Another full day of moving—hiking the uphills and what she calls “jogging, definitely not hammering” the downhills—some with a pacer and some without, brought Piceu to her crew at Mile 165. “That’s where we took off my shoes and found I’d totally blistered up,” she says. After popping and dressing blisters, eating “a ton”—a veggie sandwich, a veggie burger, chips, First Endurance Ultragen recovery drink—and resupplying, Piceu headed into her third night.
“That night was rough,” she says. She and pacer Billy Simpson tackled the long, difficult climb up Donahue Pass. “I was so over it by the time we got to the top,” she says, explaining that she sat down a couple of times to rest her eyes and try to gather herself. What followed the pass was nine “very runnable” miles into Yosemite Valley. “I was so discouraged, because I had this intense cough, and every time I’d try to run, I’d start hacking so hard I had to walk,” she says.
Still, she was on record pace. By that point, Piceu was on track to break the women’s FKT, and had a shot at breaking the men’s. “I had a little breakdown, and teared up and took a moment,” she says. “Moving more quickly kept me awake, but my cough slowed me down and so I’d get sleepy.” Eventually, the two reached crew at Mile 200 at about 4 a.m.
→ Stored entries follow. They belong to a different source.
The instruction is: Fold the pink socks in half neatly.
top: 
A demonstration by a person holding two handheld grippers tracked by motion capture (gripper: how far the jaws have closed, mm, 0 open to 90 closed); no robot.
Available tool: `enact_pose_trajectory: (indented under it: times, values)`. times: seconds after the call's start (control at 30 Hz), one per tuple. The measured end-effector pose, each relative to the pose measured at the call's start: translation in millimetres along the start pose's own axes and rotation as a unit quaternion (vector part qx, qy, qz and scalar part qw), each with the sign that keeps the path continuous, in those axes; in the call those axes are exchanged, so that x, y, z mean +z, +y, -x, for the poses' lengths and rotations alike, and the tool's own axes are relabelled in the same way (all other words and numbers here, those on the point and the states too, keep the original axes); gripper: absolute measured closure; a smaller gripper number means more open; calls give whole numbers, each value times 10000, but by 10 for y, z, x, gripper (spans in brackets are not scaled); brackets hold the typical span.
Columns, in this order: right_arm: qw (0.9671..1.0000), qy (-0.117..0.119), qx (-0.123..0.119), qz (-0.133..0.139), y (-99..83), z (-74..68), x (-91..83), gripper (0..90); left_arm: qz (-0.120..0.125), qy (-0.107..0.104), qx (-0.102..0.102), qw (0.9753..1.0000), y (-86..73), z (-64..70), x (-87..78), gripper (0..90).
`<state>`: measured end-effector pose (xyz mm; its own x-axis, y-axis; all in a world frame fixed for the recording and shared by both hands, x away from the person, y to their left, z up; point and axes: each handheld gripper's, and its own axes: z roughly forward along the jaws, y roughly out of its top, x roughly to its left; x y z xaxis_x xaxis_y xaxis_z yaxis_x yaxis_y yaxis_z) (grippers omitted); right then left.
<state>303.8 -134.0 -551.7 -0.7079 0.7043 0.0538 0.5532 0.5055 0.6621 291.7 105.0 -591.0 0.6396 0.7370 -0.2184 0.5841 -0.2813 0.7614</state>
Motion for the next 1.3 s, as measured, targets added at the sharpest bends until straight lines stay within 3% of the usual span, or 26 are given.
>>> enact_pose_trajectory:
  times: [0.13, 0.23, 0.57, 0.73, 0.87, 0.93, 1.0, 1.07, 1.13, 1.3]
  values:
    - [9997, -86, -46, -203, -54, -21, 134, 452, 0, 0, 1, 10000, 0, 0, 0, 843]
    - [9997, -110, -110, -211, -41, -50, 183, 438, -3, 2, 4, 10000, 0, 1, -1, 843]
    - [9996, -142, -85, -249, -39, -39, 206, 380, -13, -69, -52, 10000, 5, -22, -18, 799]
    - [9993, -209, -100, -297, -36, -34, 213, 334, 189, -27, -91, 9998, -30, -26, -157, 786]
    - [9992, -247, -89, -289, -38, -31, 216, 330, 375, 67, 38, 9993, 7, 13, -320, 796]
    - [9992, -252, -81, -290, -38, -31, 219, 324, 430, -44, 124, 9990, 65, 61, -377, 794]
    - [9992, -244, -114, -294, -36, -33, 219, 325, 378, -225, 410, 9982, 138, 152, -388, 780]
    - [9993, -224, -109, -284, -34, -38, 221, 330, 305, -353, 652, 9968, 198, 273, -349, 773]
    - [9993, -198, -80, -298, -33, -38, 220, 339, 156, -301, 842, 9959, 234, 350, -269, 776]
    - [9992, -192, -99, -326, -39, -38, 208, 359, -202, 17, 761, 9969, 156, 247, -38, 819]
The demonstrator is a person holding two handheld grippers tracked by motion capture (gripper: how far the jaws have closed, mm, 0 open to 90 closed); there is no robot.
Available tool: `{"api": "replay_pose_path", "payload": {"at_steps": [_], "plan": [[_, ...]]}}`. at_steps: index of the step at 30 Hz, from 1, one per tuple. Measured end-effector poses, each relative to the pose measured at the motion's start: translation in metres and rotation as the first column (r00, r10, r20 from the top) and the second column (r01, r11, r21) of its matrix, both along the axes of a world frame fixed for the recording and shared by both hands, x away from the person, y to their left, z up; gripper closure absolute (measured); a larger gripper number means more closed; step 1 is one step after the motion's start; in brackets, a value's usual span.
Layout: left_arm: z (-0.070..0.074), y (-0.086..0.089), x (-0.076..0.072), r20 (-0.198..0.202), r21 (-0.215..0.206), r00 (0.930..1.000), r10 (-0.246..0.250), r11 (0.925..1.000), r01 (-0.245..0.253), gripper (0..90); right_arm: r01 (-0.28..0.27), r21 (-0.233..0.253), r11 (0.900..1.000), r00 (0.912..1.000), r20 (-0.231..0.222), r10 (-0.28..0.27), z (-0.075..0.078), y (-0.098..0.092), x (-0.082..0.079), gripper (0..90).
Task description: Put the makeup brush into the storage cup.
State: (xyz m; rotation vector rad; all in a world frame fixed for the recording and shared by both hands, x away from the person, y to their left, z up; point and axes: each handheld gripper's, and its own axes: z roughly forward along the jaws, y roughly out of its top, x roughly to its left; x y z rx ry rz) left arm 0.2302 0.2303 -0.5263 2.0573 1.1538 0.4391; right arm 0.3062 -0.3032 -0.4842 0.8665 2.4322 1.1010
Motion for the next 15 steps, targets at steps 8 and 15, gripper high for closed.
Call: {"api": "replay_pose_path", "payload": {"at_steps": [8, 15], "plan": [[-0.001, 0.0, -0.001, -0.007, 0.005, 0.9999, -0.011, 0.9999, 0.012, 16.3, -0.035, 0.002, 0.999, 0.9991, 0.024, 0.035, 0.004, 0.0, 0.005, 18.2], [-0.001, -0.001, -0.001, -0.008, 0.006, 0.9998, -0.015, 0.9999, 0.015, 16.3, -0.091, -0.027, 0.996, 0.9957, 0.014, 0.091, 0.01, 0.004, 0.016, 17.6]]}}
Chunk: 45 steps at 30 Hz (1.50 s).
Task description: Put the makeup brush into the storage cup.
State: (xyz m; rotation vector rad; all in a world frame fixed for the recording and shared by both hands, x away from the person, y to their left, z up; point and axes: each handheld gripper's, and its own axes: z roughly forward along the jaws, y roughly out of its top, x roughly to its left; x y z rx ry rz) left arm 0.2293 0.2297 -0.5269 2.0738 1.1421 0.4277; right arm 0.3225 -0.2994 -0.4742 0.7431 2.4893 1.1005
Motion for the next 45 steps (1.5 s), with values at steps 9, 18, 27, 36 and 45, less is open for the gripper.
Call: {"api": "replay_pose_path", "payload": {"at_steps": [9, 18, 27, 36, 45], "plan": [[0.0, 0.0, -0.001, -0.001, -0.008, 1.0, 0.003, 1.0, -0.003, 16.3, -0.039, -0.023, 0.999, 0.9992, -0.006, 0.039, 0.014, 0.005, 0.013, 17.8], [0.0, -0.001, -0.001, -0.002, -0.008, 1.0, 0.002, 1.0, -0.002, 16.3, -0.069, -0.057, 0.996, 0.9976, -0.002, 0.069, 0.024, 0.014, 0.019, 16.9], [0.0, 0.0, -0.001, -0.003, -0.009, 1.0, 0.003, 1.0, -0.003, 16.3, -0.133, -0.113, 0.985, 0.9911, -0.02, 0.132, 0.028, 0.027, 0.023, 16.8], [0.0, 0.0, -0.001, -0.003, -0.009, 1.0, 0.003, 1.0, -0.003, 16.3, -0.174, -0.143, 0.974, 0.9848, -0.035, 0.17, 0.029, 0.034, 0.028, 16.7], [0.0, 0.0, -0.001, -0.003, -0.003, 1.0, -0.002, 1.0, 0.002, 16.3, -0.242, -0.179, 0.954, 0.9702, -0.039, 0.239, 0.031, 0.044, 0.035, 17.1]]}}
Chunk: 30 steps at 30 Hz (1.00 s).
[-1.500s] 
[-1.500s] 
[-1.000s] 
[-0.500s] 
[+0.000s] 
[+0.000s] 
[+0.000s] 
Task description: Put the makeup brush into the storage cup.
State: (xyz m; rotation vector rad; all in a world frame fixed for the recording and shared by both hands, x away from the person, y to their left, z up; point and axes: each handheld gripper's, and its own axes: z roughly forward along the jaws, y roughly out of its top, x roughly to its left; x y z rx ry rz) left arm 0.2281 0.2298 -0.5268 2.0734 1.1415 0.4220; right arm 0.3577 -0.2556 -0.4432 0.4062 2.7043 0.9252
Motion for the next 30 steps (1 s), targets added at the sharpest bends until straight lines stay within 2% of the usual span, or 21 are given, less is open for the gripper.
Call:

In the end, despite pounding cough drops the last chunk of miles and feeling “pretty cooked,” and despite a directional glitch that had her off-course for a small section, Piceu reached the end of the trail at Happy Isle bridge in Yosemite National Park to set the women’s record of 3 days, 4 hours and 12 minutes—averaging 21 minutes 40 seconds per mile while climbing approximately 47,000 feet of elevation and besting the previous FKT of 3 days, 15 hours, 32 minutes set by Sue Johnston in August 2007 by more than 11 hours. Her time from the Whitney Portal trailhead to Happy Isles trailhead, including Mount Whitney, was 3 days, 8 hours.
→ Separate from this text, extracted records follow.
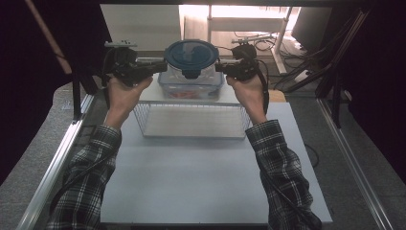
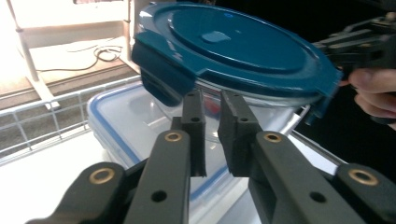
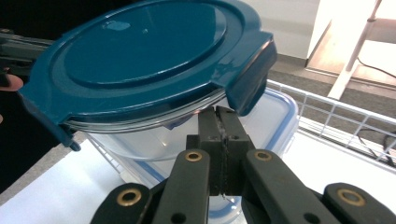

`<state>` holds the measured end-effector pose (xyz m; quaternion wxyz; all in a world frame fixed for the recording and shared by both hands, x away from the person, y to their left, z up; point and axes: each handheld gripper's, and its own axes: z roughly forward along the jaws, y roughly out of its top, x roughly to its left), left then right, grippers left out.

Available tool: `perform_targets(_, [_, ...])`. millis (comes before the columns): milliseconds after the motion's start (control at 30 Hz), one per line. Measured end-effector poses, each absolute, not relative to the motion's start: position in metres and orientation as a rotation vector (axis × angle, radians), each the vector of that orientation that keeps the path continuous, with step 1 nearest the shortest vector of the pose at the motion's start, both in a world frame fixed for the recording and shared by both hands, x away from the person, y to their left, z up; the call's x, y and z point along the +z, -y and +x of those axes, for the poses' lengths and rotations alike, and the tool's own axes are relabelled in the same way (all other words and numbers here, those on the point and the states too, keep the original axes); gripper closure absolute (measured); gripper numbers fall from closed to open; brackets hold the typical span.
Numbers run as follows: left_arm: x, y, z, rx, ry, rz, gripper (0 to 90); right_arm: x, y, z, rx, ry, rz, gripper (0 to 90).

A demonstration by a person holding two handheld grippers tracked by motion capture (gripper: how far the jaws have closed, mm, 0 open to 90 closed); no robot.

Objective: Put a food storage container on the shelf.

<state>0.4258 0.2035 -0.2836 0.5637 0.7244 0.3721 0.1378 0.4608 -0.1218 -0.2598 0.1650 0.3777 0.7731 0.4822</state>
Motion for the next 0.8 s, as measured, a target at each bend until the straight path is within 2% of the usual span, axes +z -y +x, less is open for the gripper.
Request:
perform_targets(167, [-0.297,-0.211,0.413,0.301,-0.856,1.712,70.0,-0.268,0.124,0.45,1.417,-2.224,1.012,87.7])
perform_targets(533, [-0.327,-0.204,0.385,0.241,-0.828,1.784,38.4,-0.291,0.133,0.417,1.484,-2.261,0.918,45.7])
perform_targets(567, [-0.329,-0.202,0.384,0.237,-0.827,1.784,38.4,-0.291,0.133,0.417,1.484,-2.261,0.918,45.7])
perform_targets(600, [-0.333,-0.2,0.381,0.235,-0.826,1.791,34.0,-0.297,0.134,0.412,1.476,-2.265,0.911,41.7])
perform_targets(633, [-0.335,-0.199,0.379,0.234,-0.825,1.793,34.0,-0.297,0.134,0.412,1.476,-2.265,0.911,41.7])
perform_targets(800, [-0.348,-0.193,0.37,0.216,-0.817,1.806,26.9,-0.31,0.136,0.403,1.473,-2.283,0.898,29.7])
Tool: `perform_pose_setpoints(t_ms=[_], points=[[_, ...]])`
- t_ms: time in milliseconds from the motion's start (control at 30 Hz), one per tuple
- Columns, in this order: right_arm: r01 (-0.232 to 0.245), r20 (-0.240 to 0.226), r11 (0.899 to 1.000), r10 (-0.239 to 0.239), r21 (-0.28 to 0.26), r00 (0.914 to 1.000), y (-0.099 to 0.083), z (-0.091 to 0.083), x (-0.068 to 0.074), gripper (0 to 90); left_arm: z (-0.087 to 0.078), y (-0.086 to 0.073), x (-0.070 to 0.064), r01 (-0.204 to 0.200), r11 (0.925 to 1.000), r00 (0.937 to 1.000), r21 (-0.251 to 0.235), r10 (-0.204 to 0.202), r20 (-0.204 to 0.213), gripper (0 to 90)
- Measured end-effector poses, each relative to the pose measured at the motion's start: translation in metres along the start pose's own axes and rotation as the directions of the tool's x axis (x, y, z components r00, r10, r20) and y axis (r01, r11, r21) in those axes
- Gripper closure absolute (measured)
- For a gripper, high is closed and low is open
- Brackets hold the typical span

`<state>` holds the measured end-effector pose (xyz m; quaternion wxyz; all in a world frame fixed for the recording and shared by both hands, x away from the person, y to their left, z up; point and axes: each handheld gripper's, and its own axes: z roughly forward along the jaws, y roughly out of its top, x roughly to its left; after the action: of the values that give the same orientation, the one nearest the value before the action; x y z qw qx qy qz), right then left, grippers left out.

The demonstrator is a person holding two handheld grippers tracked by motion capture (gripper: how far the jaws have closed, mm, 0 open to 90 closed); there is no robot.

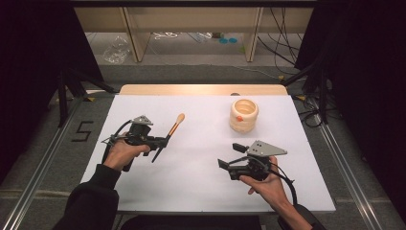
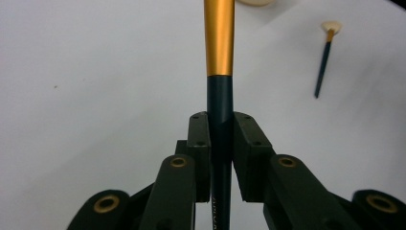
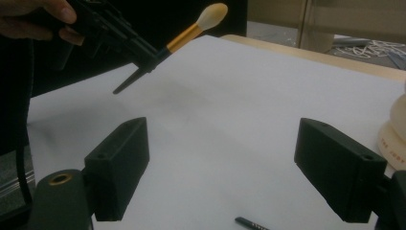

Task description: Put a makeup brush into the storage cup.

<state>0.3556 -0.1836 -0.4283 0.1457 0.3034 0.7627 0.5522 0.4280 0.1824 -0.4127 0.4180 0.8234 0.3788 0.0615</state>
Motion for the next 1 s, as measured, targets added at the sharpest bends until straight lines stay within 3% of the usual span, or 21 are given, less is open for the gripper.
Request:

Says Peter Bakwin, founder of the website FastestKnownTime.com that records best times for trails and mountains around the world: “…In reality there is no DQ, no race director, no official anything,” he says about the nature of Fastest Known Time records. “There’s only what each person has done, how that’s communicated to the community, and how the community takes it…I feel, and I think others generally agree, that Darcy should be credited with the women’s FKT.”
Piceu agrees, and is proud of her run, crediting her crew and, luck, noting how successful FKTs require a lot of pieces aligning properly.
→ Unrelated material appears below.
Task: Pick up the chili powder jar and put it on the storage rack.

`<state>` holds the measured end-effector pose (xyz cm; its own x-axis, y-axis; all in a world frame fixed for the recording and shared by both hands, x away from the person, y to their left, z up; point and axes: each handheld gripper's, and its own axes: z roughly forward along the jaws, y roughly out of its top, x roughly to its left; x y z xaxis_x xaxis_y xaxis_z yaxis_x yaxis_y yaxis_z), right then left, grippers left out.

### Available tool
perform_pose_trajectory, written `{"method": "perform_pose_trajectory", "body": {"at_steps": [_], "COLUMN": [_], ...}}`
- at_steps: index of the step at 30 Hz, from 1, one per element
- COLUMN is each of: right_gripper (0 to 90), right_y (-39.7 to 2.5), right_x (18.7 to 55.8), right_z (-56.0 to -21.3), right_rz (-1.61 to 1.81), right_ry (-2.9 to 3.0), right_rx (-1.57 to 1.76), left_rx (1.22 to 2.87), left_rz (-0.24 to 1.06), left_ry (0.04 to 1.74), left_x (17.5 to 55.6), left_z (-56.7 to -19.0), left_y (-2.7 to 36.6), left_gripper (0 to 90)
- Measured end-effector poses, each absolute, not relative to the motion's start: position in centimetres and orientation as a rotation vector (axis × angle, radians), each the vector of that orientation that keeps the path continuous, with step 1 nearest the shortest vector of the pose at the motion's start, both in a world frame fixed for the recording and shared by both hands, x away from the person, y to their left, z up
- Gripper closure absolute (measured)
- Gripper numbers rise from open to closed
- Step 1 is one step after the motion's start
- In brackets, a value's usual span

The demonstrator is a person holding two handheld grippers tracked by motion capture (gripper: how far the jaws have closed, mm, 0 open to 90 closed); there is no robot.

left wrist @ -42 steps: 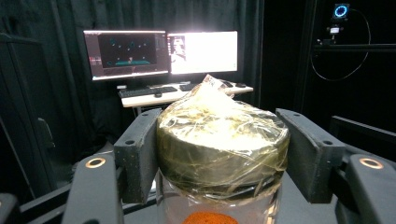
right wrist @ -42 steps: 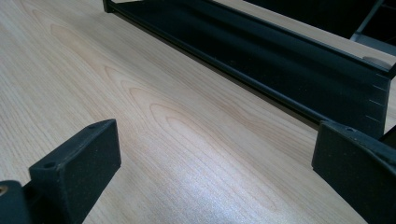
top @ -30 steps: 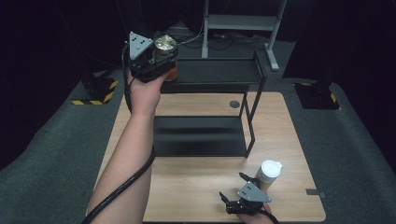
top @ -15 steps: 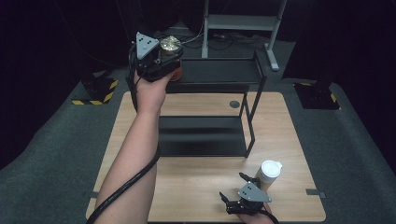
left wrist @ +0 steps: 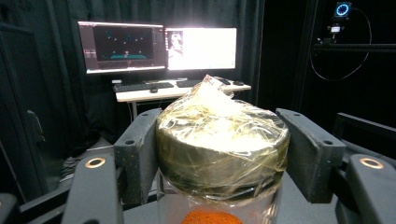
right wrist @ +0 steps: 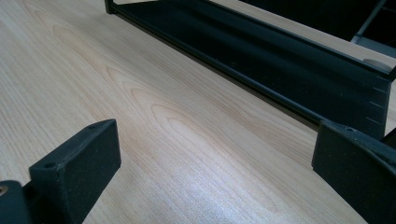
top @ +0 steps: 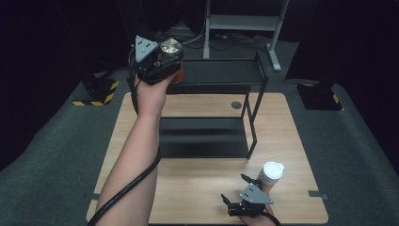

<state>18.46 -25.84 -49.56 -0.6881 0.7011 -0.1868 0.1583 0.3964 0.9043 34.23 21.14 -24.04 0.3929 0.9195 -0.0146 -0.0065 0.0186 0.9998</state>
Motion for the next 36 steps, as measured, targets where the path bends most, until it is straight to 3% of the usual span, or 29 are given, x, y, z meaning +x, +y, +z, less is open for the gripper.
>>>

She explains how her final miles descending into Yosemite Valley on the paved(!) section of the JMT felt “sort of anticlimactic” after being in the remote, and astoundingly beautiful wilderness. “There are all these people; it’s kind of like Disneyland.”
Recovering back in Boulder, Piceu says there’s a little bit of sadness that the effort is done. “I had some moments out there where I felt really connected to that area for some reason, and being in those mountains, and I got super emotional,” she says. “I had a tearful session on top of one of the passes. I was overwhelmed with how pretty it was, how beautiful. When the sun would come out in the mornings, I’d find myself saying, ‘Hey, mountains!’ I was talking to them. I felt so connected that I didn’t want it to end.”
“I would do it all over again, oddly, or I would help someone else do it,” she adds. “For me, I wouldn’t just go do this on any trail. The John Muir Trail— like the Huayhuash—it’s the aesthetics of those trails, and how beautiful they are that draw me.”